Wednesday, January 30, 2008
Tuesday, January 29, 2008
Expect the Unexpected…
Never thought I could celebrate my birthday like this as well,
The most simplistic way,
Doing nothing but all that I wanted to!
With a friend who cared enough for me to smile,
Someone who cried with me when I cried,
Some people just touch your souls without even you realizing it,
It was special then before, weird yet special.
Thanks!
For understanding, living and loving each moment we had together.
You are my birthday gift…
A friend!
with whom life celebrates My Birthday…. Always! (I wish!)
Monday, January 21, 2008
People say:
Walking on a narrow, silent road,
Thinking of someone whom you hold close.
Diluting yourself with the raindrops,
Understanding truth of “the special one” ,
And smiling on ... the silly fights,
I would never want to relive moments,
They are all unique experiences,
Thank God! Some moments never return
But I hope people do return, ensuring new experiences.
Wednesday, January 16, 2008
Just held by time
In the rain, with the sun;
Crying, sharing, and feeling everything seems to truss me
Can’t leave the continuous present…
But am excited about
The flamboyant and reluctant today this seems like “a dream”.
But it’s gentle and is caring
It’s going faster than an express
Don’t want to leave this gateway to an unknown destination…
I feel sick, when there is a play of emotions
Nothing is rational
Nothing is logical
Everything is spell bound
Everything turns into selfish solutions
But for sure it’s not only about me
And am trying my best not to hurt anyone!
Monday, January 14, 2008
high on thoughts
Life has given me a different high,
On the thought of being a butterfly.
To climb the ladder,
And reach those heights.
Share the space with tiny stars,
Fill all the hearts with lots of love!
Right or wrong
Is for you to decide
I do what my heart says,
Have all the fun in wandering,
By the leaf and in the sky
I am a girl of dual world,
Don’t limit myself and don’t cry to limits!?!
Wednesday, January 2, 2008
today...
Today...
Was a weird day…
Things appear to be so dramatic,
People are so emotional,
But
Why does everyone want things to go as they wish, (everyone including me)
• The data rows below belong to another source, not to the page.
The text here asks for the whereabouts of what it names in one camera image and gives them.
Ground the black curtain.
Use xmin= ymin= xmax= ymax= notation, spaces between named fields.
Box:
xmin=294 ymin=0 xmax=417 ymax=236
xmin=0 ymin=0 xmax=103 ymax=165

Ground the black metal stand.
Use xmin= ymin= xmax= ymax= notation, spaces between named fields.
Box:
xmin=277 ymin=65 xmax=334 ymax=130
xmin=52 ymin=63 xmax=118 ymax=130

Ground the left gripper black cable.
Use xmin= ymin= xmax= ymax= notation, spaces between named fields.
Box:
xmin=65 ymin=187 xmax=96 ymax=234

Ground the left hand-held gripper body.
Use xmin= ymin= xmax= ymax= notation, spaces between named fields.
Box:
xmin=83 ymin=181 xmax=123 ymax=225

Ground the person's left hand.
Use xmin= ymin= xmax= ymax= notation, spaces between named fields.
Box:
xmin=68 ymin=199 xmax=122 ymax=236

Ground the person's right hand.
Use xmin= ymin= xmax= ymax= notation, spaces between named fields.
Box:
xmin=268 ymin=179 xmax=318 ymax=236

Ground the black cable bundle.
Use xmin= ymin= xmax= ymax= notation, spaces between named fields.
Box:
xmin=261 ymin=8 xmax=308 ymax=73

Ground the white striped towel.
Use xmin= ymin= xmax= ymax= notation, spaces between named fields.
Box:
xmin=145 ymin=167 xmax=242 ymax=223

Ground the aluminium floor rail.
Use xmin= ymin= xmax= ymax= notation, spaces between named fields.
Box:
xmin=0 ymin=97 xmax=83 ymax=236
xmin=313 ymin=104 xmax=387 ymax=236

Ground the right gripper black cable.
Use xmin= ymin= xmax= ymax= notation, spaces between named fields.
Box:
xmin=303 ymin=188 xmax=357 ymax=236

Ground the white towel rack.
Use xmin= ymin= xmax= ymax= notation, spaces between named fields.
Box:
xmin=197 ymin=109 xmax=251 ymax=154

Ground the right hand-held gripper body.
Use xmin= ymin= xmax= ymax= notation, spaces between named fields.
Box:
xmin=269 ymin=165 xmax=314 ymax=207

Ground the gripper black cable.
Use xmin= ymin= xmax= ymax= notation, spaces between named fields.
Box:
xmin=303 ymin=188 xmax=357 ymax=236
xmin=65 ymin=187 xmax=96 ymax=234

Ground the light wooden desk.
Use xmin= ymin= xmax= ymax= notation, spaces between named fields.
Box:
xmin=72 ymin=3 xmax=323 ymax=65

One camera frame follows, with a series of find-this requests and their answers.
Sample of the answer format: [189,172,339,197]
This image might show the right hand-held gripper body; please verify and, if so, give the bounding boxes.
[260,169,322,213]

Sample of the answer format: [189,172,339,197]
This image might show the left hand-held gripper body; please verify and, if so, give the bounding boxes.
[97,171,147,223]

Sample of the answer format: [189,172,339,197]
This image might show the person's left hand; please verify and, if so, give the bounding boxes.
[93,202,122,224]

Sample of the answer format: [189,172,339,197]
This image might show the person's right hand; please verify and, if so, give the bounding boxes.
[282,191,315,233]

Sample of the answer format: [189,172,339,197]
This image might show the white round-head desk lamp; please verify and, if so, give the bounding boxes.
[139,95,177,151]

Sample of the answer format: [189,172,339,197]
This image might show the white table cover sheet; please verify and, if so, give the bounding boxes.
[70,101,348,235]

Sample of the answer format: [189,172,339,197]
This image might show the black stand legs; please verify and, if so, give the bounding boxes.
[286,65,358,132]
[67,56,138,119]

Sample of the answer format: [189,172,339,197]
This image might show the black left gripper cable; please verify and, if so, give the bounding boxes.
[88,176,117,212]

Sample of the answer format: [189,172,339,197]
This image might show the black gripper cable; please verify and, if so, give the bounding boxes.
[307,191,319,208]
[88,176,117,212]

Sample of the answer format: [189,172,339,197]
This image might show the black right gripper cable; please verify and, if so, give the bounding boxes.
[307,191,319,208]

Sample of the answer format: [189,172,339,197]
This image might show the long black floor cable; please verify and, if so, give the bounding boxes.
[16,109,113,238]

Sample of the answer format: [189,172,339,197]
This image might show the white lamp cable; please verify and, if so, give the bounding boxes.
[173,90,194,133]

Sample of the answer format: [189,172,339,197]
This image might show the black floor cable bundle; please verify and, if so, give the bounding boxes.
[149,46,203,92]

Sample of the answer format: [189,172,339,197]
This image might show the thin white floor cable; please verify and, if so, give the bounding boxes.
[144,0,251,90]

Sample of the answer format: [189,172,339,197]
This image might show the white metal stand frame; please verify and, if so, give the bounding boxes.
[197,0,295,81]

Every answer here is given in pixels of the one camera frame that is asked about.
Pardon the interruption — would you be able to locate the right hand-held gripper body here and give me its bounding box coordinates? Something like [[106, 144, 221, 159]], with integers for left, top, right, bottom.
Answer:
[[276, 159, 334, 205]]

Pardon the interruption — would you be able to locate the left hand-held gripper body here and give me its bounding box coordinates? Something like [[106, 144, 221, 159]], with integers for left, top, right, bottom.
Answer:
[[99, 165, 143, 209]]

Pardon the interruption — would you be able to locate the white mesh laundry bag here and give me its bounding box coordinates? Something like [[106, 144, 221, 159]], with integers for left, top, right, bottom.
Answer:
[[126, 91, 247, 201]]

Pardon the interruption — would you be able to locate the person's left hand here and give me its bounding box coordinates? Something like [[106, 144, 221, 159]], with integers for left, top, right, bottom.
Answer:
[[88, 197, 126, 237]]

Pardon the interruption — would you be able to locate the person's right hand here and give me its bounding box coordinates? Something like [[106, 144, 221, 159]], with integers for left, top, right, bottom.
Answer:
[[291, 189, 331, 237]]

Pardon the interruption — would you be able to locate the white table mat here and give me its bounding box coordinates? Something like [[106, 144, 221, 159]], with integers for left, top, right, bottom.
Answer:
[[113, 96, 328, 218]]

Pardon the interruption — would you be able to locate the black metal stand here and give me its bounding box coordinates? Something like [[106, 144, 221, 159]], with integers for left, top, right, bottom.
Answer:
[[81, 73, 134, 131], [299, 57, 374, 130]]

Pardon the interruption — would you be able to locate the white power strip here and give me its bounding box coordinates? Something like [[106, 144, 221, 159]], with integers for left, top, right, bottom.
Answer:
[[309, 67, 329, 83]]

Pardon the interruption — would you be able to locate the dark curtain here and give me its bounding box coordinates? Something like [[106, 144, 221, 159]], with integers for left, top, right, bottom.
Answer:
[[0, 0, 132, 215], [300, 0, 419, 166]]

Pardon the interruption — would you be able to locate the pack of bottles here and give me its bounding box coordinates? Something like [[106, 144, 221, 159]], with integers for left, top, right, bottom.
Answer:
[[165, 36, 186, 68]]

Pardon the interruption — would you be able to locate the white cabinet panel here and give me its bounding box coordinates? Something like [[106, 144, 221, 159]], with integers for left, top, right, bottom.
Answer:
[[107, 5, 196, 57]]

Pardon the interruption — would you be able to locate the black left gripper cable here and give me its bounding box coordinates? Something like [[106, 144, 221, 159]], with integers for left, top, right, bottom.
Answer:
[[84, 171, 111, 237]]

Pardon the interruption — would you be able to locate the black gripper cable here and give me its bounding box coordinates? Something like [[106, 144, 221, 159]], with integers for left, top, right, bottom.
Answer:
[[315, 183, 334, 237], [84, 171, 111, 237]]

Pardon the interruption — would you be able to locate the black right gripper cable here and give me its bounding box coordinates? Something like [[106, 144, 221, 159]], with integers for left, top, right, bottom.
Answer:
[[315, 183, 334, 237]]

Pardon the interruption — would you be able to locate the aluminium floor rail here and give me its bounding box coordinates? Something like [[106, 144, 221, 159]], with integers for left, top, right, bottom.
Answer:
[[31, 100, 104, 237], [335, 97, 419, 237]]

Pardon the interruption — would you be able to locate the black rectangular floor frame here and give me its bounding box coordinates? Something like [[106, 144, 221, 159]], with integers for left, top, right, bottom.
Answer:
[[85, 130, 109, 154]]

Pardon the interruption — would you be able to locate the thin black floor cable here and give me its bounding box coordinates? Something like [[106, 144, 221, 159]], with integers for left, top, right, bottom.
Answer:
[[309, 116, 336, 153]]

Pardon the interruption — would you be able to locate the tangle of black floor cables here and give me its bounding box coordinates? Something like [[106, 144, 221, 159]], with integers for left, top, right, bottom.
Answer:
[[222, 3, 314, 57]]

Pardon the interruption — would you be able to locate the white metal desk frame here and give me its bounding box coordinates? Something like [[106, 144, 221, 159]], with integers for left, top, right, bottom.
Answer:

Why do people do not understand the other persons point of view,
Why do they listen to their stupid brains and not their kind hearts,
why are we so compelled to do things that we never want to do,
Today!
I did not want to say SORRY for expressing what I think was practical for a particular situation,
But I did because I knew that he felt bad, bad because of me!
That hurt me
That compelled me
TO DO SO! Against my will!
One part of me is happy and the other is sad
But what’s even worst is I can’t figure out
What is it that my HEART wants to tell me and what my BRAINS ????